## Exercise details
Your result should be the lines holding the word "things", copied from the entries below.

──────── Input data

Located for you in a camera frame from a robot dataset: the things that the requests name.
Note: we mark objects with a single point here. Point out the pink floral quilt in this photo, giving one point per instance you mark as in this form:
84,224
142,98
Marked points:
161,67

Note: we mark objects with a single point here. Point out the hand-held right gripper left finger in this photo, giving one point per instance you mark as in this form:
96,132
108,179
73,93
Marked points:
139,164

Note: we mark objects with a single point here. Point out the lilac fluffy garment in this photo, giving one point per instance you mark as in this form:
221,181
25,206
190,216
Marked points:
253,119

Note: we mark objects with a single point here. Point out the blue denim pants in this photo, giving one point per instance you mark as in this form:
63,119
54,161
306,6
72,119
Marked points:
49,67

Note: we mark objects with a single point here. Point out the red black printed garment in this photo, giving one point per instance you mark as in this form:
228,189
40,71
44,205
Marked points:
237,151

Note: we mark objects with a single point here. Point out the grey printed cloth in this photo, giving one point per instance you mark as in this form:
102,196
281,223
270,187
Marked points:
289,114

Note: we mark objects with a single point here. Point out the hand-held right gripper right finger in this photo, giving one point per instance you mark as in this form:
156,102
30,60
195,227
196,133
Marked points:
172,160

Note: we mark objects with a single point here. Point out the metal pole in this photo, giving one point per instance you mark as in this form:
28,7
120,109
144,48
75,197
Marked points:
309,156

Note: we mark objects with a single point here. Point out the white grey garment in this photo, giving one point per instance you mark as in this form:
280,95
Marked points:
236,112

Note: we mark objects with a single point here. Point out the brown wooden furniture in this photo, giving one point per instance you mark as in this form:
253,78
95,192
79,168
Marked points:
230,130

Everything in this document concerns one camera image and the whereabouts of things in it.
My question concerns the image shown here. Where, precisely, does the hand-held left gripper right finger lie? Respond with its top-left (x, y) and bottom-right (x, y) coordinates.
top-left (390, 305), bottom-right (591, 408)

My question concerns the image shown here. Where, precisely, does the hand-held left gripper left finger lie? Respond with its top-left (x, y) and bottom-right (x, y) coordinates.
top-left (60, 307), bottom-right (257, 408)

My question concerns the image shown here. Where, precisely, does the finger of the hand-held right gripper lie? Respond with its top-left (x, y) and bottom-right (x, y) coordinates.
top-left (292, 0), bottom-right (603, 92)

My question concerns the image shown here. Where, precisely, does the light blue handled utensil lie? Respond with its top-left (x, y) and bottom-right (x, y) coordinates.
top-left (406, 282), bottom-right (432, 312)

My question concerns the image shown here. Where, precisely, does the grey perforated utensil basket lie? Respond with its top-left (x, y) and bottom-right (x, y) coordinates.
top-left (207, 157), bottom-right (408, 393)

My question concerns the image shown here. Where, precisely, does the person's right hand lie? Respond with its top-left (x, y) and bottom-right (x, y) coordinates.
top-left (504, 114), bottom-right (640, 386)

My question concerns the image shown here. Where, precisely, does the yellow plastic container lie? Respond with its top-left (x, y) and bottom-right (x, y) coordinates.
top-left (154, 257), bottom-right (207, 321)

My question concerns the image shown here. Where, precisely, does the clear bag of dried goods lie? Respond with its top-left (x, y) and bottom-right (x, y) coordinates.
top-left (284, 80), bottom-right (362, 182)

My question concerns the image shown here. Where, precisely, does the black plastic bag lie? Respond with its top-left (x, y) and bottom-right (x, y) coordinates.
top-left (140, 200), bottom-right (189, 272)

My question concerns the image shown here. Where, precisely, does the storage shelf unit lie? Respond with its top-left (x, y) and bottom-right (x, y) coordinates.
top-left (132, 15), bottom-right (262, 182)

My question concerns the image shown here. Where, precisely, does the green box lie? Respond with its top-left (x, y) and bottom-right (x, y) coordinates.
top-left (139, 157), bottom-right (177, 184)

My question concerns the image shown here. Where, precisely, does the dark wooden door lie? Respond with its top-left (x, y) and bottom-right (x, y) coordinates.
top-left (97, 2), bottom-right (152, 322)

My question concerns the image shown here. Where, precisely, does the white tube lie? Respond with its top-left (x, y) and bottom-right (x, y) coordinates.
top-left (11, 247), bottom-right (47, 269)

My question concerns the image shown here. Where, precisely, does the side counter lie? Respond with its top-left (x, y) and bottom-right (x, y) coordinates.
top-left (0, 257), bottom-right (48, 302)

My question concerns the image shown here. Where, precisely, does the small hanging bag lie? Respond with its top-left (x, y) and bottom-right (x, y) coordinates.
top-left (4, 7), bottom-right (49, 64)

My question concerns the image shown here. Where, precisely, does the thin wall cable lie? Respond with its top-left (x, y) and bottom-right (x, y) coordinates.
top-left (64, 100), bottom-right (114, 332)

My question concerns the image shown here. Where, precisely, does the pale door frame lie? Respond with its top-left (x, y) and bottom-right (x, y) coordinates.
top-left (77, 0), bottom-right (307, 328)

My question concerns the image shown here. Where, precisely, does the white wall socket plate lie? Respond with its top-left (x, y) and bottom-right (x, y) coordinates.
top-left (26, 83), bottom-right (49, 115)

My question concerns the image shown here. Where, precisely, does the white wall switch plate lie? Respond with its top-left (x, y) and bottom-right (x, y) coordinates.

────────────────

## Result of the task
Located for you in a camera frame from a robot dataset: the things that the requests name.
Everything in this document concerns one camera image and the whereabouts of things in it.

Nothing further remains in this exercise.